What the exercise asks:
Pictures should be left out while the data beneath this task is written out word for word.

Given data:
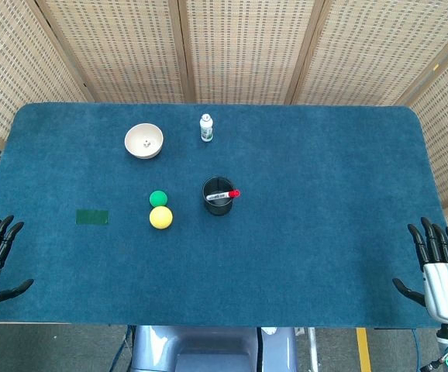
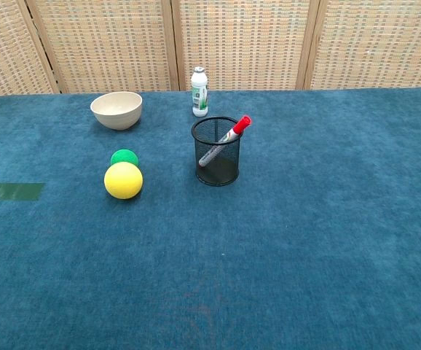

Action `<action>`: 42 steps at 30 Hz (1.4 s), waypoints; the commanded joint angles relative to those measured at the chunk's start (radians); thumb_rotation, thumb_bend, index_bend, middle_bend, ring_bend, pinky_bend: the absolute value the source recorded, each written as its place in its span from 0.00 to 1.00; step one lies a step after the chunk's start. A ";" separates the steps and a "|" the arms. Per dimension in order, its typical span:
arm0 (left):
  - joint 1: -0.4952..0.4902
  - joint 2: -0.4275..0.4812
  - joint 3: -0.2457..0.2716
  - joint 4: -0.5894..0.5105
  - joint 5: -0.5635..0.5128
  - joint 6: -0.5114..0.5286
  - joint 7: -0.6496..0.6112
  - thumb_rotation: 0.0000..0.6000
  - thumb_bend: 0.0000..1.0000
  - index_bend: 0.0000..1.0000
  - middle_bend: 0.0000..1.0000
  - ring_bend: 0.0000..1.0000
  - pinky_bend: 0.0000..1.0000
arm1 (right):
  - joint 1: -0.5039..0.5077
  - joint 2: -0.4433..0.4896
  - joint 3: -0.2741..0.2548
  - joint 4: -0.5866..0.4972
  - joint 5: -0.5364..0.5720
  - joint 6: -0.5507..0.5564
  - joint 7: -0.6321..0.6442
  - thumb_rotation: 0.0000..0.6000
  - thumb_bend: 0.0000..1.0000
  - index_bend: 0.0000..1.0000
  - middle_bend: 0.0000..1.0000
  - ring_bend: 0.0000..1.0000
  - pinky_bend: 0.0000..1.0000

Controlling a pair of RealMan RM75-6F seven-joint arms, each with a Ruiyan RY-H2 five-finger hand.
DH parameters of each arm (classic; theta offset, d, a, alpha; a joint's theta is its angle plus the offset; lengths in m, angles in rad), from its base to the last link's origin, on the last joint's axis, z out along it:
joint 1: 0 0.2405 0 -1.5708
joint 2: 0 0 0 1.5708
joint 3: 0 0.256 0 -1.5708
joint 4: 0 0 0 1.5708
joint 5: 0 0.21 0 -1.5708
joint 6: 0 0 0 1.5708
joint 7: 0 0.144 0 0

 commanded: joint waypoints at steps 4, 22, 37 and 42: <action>0.000 -0.002 -0.002 0.003 -0.004 -0.005 0.001 1.00 0.00 0.00 0.00 0.00 0.00 | 0.002 0.002 -0.001 0.004 0.003 -0.011 0.007 1.00 0.00 0.00 0.00 0.00 0.00; -0.368 -0.034 -0.120 0.174 -0.071 -0.510 -0.121 1.00 0.15 0.17 0.00 0.00 0.00 | 0.014 0.015 0.012 0.002 0.052 -0.059 0.036 1.00 0.00 0.00 0.00 0.00 0.00; -0.583 -0.254 -0.048 0.579 0.013 -0.751 -0.416 1.00 0.42 0.26 0.00 0.00 0.00 | 0.041 0.004 0.030 0.013 0.131 -0.131 0.009 1.00 0.00 0.00 0.00 0.00 0.00; -0.612 -0.295 -0.031 0.614 -0.002 -0.796 -0.428 1.00 0.43 0.30 0.00 0.00 0.00 | 0.045 0.001 0.030 0.015 0.138 -0.139 0.003 1.00 0.00 0.00 0.00 0.00 0.00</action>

Your response:
Action `<action>`: 42 steps at 30 Hz (1.4 s), waypoints; the commanded joint angles relative to those measured at the chunk's start (radians); thumb_rotation, thumb_bend, index_bend, middle_bend, ring_bend, pinky_bend: the absolute value the source recorded, each written as its place in its span from 0.00 to 1.00; step one lies a step after the chunk's start. A ";" separates the steps and a "|" the arms. Per dimension in order, its typical span:
arm0 (left):
  - joint 1: -0.4952..0.4902
  - joint 2: -0.4275..0.4812
  - joint 3: -0.2457..0.2716
  - joint 4: -0.5894..0.5105
  - joint 5: -0.5635..0.5128
  - joint 6: -0.5114..0.5286
  - joint 7: -0.6496..0.6112
  - thumb_rotation: 0.0000..0.6000
  - thumb_bend: 0.0000..1.0000
  - index_bend: 0.0000..1.0000
  - middle_bend: 0.0000..1.0000
  - ring_bend: 0.0000..1.0000
  - pinky_bend: 0.0000..1.0000
arm1 (right):
  - joint 1: -0.5039..0.5077
  - joint 2: -0.4433..0.4896
  - joint 3: -0.2741..0.2548
  - joint 4: -0.5866..0.4972
  - joint 5: -0.5364..0.5720
  - joint 6: -0.5507..0.5564
  - joint 7: -0.6321..0.6442
  - thumb_rotation: 0.0000..0.6000
  - thumb_bend: 0.0000..1.0000
  - index_bend: 0.0000..1.0000
  - middle_bend: 0.0000..1.0000
  - ring_bend: 0.0000..1.0000
  - pinky_bend: 0.0000..1.0000

Controlling a pair of RealMan RM75-6F seven-joint arms, each with a Ruiyan RY-H2 five-finger hand.
DH parameters of each arm (classic; theta offset, d, a, alpha; a joint's theta is its angle plus the offset; lengths in m, angles in rad), from its base to the last link's origin, on the last joint's axis, z out along it:
joint 1: 0 0.2405 0 -1.5708
joint 2: 0 0 0 1.5708
joint 3: 0 0.256 0 -1.5708
joint 4: 0 0 0 1.5708
joint 5: 0 0.21 0 -1.5708
joint 6: 0 0 0 1.5708
joint 7: 0 0.144 0 0

 commanded: joint waypoints at steps 4, 22, 37 and 42: <action>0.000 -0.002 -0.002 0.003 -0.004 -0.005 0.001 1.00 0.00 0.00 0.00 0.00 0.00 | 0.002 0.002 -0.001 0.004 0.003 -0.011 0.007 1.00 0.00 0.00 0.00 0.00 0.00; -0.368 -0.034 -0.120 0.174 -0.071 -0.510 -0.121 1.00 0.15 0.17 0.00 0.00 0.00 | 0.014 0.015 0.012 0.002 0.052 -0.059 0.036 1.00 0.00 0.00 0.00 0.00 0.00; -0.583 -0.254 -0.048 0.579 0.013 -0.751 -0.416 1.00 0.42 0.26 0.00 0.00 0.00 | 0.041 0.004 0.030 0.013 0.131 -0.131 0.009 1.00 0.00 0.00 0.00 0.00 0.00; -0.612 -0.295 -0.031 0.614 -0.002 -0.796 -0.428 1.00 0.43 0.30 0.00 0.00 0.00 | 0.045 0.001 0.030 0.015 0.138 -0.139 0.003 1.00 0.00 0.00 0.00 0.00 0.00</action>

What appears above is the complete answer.